### PROBLEM DETAILS
What you return must match the data below exactly, minus any pictures.
++++ INFORMATION PROVIDED
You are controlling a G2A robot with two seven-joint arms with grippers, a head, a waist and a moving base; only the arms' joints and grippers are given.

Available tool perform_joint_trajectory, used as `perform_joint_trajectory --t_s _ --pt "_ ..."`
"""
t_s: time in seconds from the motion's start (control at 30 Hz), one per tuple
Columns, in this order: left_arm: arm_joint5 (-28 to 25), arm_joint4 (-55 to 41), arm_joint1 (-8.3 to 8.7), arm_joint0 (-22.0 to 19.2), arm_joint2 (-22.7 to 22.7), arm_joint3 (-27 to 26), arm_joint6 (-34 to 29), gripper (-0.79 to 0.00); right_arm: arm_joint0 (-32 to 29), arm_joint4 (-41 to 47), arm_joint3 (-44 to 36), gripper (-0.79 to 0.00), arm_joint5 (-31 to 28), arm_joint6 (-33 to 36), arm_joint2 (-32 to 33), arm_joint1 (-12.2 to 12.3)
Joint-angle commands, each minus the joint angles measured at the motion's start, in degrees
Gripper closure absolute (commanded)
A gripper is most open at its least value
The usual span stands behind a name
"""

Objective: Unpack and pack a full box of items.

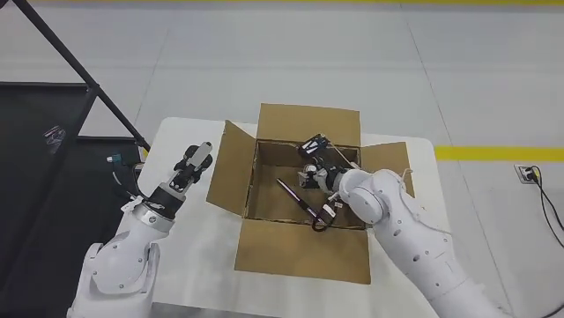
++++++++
### SOLUTION FOR THIS EXERCISE
You are controlling a G2A robot with two seven-joint arms with grippers, a head, a waist and a moving base; only the arms' joints and grippers are given.

Available tool perform_joint_trajectory, used as `perform_joint_trajectory --t_s _ --pt "_ ..."`
"""
t_s: time in seconds from the motion's start (control at 30 Hz), one per tuple
Columns, in this order: left_arm: arm_joint5 (-28 to 25), arm_joint4 (-55 to 41), arm_joint1 (-8.3 to 8.7), arm_joint0 (-22.0 to 19.2), arm_joint2 (-22.7 to 22.7), arm_joint3 (-27 to 26), arm_joint6 (-34 to 29), gripper (-0.79 to 0.00); right_arm: arm_joint0 (-32 to 29), arm_joint4 (-41 to 47), arm_joint3 (-44 to 36), gripper (-0.79 to 0.00), arm_joint5 (-31 to 28), arm_joint6 (-33 to 36), arm_joint2 (-32 to 33), arm_joint1 (-12.2 to 12.3)
Joint-angle commands, each minus the joint angles measured at the motion's start, in degrees
Gripper closure absolute (commanded)
A gripper is most open at its least value
The usual span stands behind a name
"""

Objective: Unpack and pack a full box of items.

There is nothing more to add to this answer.